Can confirm that I'm getting these errors as well:

time="2018-01-11T16:51:12Z" level=error msg="Error getting ACME certificate for domain [kahkhang.me]: Cannot obtain certificates map[kahkhang.me:[kahkhang.me] acme: Could not determine solvers]+v"
time="2018-01-11T16:51:12Z" level=info msg="Retrieved ACME certificates"
time="2018-01-11T16:51:12Z" level=debug msg="Testing certificate renew..."
time="2018-01-11T16:51:12Z" level=debug msg="LoadCertificateForDomains [kube.kahkhang.me]..."
time="2018-01-11T16:51:12Z" level=debug msg="Look for provided certificate to validate [kube.kahkhang.me]..."
time="2018-01-11T16:51:12Z" level=debug msg="No provided certificate found for domains [kube.kahkhang.me], get ACME certificate."
time="2018-01-11T16:51:12Z" level=debug msg="Loading ACME certificates [kube.kahkhang.me]..."
time="2018-01-11T16:51:12Z" level=error msg="map[kube.kahkhang.me:[kube.kahkhang.me] acme: Could not determine solvers]"
time="2018-01-11T16:51:12Z" level=error msg="Error getting ACME certificates [kube.kahkhang.me] : Cannot obtain certificates map[kube.kahkhang.me:[kube.kahkhang.me] acme: Could not determine solvers]+v"
time="2018-01-11T16:51:12Z" level=debug msg="LoadCertificateForDomains [traefik.kahkhang.me]..."
time="2018-01-11T16:51:12Z" level=debug msg="Look for provided certificate to validate [traefik.kahkhang.me]..."
time="2018-01-11T16:51:12Z" level=debug msg="No provided certificate found for domains [traefik.kahkhang.me], get ACME certificate."
time="2018-01-11T16:51:12Z" level=debug msg="Loading ACME certificates [traefik.kahkhang.me]..."
time="2018-01-11T16:51:13Z" level=error msg="map[traefik.kahkhang.me:[traefik.kahkhang.me] acme: Could not determine solvers]"
time="2018-01-11T16:51:13Z" level=error msg="Error getting ACME certificates [traefik.kahkhang.me] : Cannot obtain certificates map[traefik.kahkhang.me:[traefik.kahkhang.me] acme: Could not determine solvers]+v"

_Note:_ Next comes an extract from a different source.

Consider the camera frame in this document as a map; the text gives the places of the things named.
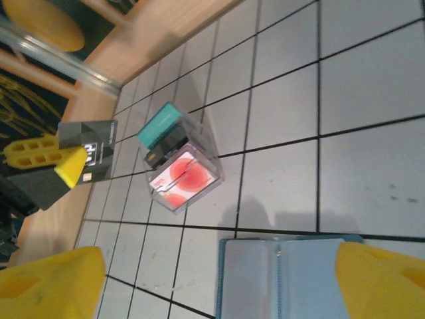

Traefik seems to have some updates regarding this issue (https://twitter.com/traefikproxy), but I'll need to sieve through them. Hopefully this gets resolved soon, it's an upstream issue.

kahkhang commented 6 years ago

Rook is also crashing because of https://github.com/rook/rook/issues/1330, a fix is on the way.

kahkhang commented 6 years ago

As a workaround for now, to access the kubernetes dashboard, execute kubectl proxy then access http://localhost:8001/api/v1/namespaces/kube-system/services/https:kubernetes-dashboard:/proxy/

kahkhang commented 6 years ago

Once this is merged https://github.com/containous/traefik/pull/2701 I'll be able to fix this :)

nbiles commented 6 years ago

When do you think this can be fixed. I can't deploy anything now because I can't get traefik to work with any of my domains. I'm wondering if there is something I can do.

kahkhang commented 6 years ago

You can disable https for now by changing the traefik manifest. The fix will be available once a newer version of Traefik is released (probably by Tuesday).